• TRY IT: Your output should be the lines below from the one holding "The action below" through the one holding "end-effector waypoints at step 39", transcribed exactly, with no pictures.
START DATASET RECORDS
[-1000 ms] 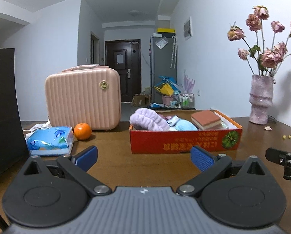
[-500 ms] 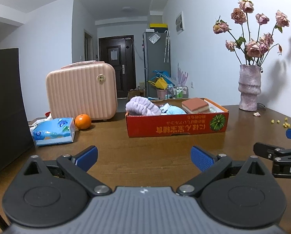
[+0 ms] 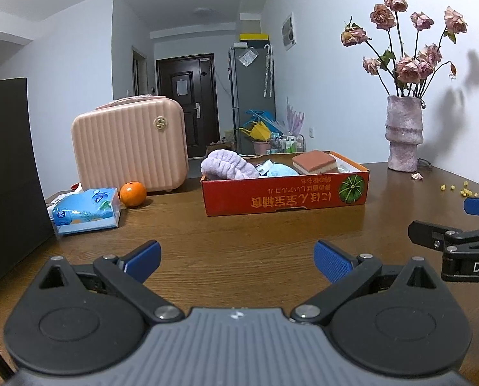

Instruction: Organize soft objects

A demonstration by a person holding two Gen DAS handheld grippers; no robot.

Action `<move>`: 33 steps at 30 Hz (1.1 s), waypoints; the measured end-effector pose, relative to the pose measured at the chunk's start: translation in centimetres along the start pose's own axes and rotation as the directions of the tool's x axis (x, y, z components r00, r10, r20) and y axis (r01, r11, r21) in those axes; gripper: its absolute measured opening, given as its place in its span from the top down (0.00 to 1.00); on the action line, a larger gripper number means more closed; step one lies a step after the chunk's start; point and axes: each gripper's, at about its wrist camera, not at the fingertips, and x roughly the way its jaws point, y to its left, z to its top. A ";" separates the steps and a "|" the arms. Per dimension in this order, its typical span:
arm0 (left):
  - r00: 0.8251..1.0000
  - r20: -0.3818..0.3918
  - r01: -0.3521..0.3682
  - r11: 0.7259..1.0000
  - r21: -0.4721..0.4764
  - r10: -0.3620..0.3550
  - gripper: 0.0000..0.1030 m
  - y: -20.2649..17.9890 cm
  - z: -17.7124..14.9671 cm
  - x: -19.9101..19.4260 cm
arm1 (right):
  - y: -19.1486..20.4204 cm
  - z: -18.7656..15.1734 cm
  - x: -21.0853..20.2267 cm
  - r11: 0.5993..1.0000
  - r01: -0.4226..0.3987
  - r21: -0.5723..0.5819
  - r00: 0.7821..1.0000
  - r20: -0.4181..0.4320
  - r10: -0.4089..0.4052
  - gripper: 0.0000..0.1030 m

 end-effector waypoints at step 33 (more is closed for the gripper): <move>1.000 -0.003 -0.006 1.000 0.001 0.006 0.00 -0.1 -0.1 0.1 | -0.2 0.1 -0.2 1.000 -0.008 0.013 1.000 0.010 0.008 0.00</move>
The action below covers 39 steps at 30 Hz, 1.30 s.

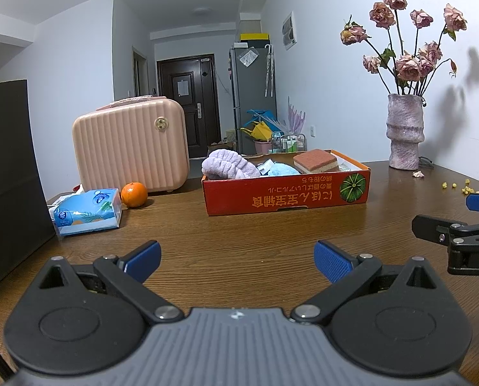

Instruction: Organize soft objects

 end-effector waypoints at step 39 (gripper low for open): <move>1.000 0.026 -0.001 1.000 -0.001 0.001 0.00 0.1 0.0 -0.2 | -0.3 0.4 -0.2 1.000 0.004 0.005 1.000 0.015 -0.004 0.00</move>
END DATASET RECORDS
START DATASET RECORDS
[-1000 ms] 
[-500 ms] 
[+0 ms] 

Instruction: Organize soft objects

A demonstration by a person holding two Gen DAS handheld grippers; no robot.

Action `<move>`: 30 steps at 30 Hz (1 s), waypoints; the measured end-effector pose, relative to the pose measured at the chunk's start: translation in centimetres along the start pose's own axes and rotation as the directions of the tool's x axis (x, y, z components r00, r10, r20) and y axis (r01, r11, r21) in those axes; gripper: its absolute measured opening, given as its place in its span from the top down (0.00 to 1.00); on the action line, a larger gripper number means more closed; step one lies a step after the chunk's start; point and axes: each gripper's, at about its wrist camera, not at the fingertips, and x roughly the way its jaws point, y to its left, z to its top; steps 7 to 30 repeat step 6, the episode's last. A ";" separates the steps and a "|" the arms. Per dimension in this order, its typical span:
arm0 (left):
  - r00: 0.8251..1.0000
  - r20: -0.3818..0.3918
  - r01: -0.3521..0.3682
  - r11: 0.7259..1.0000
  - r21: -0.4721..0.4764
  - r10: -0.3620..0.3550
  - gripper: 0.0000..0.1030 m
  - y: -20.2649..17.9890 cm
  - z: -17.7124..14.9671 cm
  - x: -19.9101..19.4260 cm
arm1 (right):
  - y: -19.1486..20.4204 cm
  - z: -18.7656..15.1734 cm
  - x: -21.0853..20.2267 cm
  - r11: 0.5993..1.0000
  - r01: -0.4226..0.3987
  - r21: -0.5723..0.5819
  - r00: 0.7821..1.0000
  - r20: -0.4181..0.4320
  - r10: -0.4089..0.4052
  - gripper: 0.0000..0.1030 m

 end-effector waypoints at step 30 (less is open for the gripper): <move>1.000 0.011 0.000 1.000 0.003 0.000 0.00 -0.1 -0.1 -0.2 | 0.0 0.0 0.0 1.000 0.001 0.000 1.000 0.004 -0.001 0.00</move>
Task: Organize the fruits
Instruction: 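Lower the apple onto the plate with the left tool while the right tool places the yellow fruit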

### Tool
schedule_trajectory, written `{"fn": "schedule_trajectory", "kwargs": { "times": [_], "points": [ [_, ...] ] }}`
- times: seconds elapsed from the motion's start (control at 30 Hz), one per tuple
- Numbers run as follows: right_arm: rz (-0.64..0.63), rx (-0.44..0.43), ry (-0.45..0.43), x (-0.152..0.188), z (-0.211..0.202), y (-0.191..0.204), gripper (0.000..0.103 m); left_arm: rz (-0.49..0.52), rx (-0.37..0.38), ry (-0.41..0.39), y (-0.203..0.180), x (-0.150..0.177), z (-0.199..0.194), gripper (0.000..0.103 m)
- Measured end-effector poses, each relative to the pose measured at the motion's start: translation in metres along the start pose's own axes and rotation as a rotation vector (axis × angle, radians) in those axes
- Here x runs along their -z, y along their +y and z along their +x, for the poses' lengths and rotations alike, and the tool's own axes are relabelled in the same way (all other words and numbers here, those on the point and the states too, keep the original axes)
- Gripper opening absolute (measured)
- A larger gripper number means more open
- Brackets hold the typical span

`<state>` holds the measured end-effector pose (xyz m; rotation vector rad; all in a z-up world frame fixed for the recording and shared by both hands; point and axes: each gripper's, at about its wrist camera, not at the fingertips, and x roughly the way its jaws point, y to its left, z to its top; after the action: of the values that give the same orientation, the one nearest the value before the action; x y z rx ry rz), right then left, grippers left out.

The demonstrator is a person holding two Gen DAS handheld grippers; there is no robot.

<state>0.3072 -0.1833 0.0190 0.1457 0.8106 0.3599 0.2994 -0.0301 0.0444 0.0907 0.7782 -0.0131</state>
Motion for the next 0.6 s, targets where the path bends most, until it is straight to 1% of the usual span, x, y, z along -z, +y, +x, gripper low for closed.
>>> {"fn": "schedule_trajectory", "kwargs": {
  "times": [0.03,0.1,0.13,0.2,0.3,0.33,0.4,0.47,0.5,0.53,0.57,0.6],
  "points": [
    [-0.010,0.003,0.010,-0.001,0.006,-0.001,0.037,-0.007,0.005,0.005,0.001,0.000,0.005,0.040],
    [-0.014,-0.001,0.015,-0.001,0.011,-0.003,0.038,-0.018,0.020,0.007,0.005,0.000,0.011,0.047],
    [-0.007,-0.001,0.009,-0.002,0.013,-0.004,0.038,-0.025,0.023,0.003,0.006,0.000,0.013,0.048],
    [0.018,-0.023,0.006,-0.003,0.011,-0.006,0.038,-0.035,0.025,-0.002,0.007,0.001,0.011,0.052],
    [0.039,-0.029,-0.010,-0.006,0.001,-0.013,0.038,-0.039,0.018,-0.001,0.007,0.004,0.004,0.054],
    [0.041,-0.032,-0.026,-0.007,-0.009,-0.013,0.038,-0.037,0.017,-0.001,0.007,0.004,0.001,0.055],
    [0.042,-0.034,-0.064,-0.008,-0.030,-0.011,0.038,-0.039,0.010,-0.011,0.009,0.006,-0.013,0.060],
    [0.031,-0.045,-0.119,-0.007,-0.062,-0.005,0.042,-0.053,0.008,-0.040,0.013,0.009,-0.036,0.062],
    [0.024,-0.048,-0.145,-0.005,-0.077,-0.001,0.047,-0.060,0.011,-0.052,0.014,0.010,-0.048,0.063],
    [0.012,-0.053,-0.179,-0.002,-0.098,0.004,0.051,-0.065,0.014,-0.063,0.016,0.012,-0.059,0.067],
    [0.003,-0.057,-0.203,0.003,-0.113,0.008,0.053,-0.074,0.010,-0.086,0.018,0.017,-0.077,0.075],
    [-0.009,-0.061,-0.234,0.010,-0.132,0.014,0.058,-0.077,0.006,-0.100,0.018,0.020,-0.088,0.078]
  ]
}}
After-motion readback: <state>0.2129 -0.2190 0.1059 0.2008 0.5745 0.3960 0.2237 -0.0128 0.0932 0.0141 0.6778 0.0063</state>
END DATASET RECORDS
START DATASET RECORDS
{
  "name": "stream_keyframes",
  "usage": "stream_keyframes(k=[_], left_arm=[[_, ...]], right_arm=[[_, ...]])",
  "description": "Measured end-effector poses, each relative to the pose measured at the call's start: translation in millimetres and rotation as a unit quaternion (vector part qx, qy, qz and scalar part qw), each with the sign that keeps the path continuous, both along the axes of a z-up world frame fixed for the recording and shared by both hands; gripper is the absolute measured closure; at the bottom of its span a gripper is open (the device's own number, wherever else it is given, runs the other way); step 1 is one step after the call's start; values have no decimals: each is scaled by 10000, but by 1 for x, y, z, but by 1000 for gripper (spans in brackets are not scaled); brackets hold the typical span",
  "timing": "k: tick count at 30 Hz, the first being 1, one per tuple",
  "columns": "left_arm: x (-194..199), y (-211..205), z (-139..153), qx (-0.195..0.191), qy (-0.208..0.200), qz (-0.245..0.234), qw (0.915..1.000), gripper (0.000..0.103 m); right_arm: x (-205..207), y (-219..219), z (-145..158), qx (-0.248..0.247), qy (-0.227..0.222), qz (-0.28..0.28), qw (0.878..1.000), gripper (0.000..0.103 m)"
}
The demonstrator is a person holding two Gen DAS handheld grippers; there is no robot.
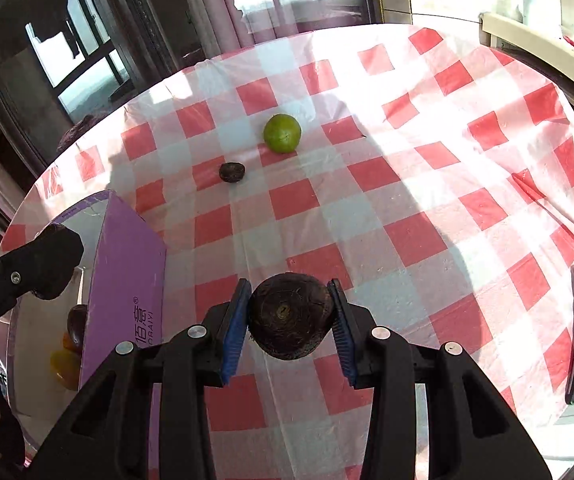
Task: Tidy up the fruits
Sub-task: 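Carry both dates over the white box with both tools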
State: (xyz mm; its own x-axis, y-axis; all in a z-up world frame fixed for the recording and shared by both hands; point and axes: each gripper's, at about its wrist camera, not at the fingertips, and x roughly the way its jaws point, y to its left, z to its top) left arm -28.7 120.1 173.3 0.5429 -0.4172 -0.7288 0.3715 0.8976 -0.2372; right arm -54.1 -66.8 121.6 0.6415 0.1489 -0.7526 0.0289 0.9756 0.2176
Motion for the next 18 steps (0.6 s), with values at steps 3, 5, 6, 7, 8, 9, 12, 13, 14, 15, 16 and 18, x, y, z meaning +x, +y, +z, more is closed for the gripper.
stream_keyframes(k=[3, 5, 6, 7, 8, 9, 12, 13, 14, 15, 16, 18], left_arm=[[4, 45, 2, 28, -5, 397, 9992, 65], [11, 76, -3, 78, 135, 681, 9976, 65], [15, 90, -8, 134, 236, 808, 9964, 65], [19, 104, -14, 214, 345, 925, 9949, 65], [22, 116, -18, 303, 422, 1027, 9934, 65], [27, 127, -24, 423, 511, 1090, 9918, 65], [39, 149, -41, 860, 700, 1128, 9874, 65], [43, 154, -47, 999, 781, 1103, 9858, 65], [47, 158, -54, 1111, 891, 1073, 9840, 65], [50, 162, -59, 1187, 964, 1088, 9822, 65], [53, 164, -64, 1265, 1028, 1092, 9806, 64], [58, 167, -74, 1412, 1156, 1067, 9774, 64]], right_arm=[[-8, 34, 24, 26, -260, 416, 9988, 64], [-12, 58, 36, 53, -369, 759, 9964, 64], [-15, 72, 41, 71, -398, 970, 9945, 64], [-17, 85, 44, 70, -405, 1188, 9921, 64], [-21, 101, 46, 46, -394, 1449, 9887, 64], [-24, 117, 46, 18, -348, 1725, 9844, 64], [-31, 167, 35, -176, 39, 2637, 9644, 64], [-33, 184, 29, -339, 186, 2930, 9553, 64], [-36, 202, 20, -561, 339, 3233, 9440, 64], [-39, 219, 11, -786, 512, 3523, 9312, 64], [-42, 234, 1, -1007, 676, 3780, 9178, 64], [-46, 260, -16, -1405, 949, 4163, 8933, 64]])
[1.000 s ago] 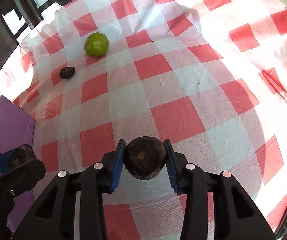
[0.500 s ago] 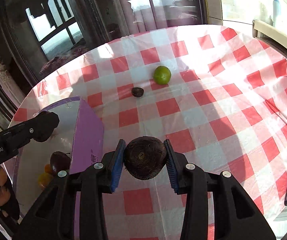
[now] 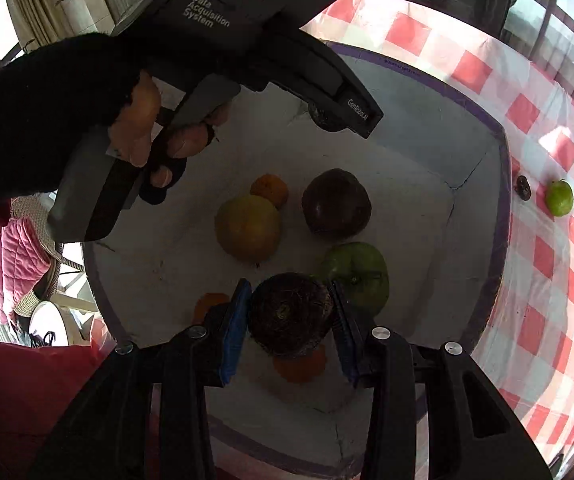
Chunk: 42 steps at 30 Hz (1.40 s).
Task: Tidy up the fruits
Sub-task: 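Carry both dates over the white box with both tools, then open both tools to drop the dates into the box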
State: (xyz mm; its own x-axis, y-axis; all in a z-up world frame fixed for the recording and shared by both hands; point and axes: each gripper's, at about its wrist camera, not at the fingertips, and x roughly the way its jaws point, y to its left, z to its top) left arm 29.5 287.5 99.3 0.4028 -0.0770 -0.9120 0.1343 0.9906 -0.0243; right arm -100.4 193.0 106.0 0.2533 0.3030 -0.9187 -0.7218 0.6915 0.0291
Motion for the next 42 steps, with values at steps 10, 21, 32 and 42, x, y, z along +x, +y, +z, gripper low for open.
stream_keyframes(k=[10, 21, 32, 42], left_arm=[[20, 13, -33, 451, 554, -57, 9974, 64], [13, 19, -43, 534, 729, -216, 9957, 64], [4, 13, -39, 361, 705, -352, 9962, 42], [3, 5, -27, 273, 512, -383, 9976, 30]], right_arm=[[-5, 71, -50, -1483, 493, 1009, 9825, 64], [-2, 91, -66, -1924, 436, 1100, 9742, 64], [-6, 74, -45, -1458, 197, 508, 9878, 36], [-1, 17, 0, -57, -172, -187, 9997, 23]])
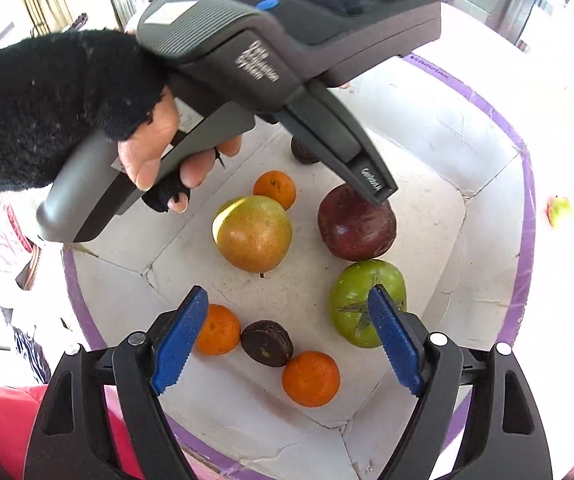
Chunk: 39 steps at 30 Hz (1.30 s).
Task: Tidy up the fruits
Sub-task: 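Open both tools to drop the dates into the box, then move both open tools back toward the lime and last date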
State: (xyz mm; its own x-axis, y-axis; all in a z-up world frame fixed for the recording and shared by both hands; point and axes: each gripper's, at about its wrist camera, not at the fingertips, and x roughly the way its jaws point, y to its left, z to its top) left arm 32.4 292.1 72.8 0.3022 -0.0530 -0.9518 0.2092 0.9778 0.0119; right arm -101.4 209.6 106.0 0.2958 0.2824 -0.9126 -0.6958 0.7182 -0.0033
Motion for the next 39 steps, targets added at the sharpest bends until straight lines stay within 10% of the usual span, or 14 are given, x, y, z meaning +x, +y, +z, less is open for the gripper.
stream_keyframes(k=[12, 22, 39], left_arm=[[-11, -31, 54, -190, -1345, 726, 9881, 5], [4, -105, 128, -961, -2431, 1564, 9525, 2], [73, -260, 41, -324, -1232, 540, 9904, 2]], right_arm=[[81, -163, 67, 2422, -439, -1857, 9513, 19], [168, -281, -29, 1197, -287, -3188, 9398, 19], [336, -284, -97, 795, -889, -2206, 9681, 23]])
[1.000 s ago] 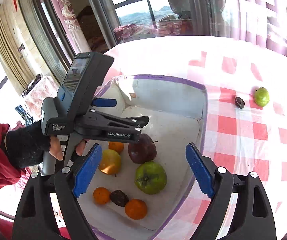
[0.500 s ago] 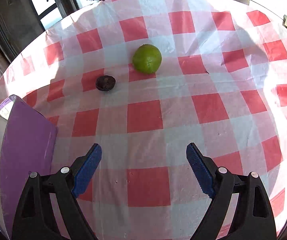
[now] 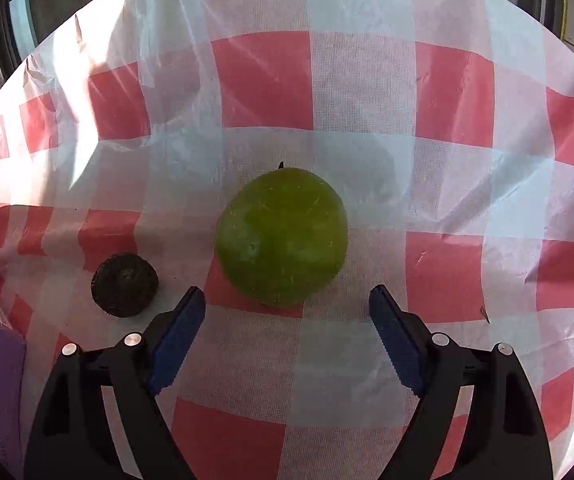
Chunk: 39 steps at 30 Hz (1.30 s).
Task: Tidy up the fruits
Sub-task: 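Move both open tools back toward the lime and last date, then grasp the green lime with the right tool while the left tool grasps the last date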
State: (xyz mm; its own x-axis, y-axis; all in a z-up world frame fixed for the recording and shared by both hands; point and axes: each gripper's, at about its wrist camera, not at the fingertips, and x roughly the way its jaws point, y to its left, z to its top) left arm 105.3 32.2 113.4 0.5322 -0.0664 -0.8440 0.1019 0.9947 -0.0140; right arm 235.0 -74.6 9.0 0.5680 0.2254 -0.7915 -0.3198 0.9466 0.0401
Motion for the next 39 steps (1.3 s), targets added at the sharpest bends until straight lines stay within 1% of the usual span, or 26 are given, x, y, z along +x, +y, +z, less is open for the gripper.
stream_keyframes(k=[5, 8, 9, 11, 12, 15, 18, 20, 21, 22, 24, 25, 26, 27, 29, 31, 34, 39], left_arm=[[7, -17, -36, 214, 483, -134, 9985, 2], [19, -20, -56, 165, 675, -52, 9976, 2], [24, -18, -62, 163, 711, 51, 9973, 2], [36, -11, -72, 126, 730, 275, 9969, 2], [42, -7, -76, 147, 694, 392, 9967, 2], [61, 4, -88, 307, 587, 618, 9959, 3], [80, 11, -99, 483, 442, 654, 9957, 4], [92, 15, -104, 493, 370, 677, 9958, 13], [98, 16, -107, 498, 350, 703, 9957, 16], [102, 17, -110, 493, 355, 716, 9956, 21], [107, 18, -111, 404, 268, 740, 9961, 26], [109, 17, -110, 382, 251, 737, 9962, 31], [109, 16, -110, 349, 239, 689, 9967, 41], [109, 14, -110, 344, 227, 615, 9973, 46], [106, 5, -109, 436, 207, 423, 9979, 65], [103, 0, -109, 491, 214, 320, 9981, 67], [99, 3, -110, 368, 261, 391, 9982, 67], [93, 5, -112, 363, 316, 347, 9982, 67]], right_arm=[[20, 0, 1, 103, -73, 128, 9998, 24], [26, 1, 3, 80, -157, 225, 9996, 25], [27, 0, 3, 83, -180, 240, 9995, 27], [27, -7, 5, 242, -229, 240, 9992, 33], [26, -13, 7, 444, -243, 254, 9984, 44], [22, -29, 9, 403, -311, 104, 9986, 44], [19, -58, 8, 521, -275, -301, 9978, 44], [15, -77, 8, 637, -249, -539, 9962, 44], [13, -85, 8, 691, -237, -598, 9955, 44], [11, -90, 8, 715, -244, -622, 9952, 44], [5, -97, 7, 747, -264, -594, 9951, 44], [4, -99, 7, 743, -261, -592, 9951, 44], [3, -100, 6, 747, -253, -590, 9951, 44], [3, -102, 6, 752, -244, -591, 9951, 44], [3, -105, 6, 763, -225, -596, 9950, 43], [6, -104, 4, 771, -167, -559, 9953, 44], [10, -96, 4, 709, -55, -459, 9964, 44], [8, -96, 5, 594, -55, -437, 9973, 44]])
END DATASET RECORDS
• RESULT:
The action below covers 39 steps at 30 Hz, 1.30 s.


Instruction: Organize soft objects

 end-effector waypoints at step 39 (gripper low for open): <move>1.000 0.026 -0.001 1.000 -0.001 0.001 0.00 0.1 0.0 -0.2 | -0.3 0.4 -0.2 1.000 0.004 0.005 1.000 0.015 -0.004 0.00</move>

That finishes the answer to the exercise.